# Data to use:
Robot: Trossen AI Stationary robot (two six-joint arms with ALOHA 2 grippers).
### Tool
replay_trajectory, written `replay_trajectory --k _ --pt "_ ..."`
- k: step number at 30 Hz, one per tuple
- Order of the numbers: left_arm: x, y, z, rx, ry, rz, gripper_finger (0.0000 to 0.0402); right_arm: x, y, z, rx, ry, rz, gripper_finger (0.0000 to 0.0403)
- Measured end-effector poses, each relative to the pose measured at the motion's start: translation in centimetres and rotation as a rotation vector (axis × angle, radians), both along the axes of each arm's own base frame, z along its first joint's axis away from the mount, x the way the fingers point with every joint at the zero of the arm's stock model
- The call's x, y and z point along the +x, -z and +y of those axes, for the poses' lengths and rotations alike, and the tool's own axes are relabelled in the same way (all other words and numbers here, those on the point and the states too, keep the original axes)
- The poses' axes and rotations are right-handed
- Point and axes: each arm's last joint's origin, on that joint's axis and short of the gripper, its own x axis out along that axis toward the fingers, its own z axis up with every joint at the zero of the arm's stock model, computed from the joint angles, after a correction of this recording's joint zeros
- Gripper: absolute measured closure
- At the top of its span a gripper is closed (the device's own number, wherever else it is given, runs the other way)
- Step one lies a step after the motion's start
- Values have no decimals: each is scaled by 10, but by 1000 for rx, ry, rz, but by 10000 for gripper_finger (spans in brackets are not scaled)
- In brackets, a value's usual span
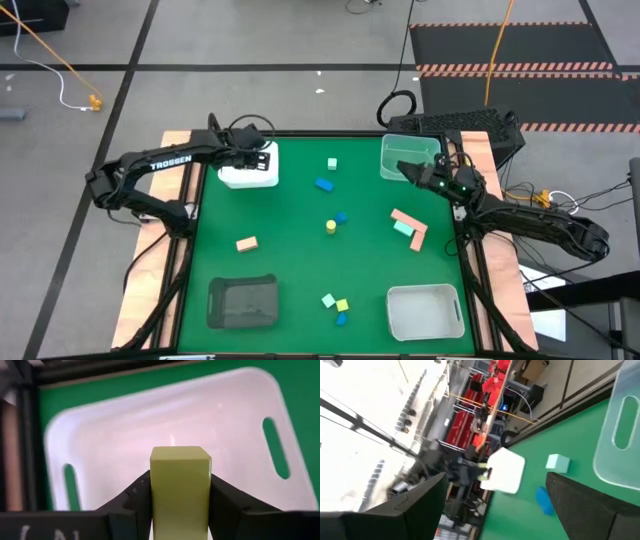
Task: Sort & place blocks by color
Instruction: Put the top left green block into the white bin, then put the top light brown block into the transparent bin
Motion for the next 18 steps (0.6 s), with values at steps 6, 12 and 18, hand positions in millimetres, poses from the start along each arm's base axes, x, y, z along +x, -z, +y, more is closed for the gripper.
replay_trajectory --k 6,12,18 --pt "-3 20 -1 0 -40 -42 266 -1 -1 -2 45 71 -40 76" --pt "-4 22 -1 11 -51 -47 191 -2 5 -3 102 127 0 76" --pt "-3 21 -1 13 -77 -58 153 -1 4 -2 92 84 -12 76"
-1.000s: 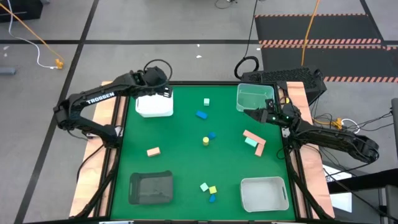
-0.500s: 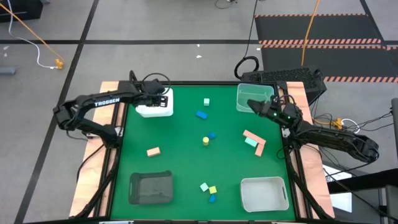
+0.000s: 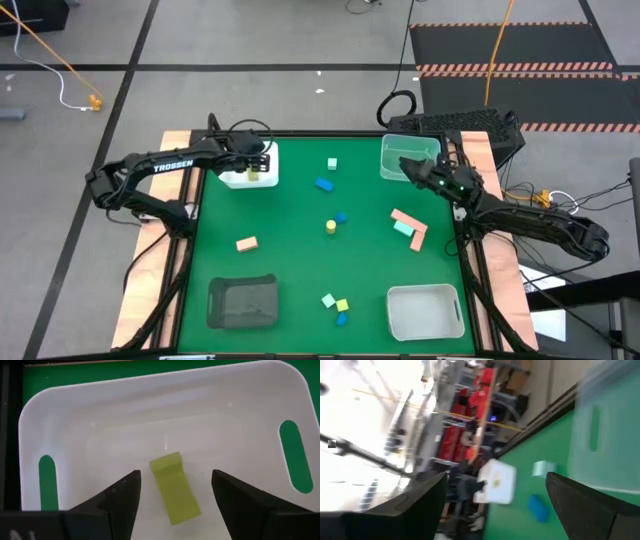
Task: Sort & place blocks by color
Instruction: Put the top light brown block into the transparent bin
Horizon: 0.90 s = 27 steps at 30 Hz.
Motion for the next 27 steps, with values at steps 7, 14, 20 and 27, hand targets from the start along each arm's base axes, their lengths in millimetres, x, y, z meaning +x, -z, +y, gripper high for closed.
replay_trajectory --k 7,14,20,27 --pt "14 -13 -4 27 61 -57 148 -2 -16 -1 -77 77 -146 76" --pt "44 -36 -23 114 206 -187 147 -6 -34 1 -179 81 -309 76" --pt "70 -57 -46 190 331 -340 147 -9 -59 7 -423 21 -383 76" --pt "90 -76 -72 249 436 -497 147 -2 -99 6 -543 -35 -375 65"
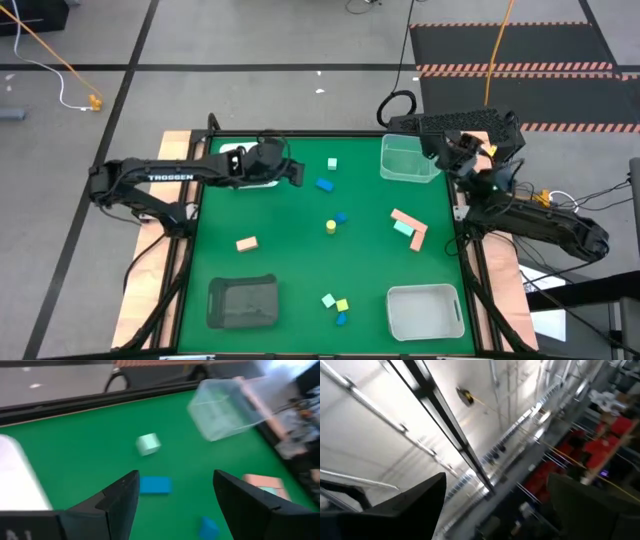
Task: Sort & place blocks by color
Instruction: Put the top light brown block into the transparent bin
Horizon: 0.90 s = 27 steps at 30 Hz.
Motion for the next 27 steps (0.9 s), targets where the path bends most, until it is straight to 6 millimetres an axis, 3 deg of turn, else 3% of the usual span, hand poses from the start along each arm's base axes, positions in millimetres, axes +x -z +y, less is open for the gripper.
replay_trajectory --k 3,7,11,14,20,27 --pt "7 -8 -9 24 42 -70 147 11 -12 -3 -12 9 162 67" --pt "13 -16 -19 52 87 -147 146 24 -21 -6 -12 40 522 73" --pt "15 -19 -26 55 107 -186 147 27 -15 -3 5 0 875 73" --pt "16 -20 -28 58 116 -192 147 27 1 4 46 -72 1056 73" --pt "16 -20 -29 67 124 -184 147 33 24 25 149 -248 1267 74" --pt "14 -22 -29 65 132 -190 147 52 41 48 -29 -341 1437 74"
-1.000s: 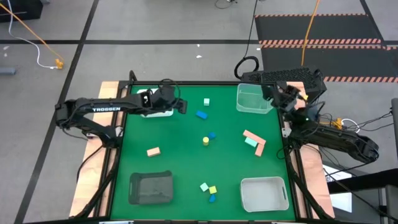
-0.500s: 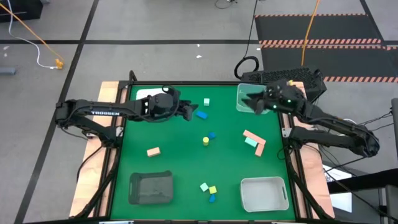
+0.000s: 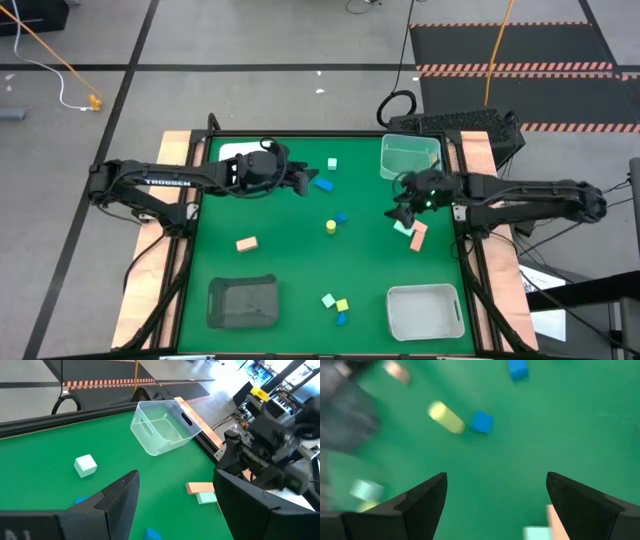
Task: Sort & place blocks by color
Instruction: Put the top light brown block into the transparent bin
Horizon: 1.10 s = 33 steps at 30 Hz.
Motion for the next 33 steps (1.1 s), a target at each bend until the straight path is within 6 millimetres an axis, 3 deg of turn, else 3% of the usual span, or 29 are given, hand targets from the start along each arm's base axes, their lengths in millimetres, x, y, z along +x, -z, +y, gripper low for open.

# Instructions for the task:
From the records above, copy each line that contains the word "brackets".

# Solution:
- Values have no decimals: each is scaled by 10, but by 1000 for rx, ry, rz, but by 10000 for gripper_finger (spans in brackets are not scaled)
- In brackets, a value's usual span

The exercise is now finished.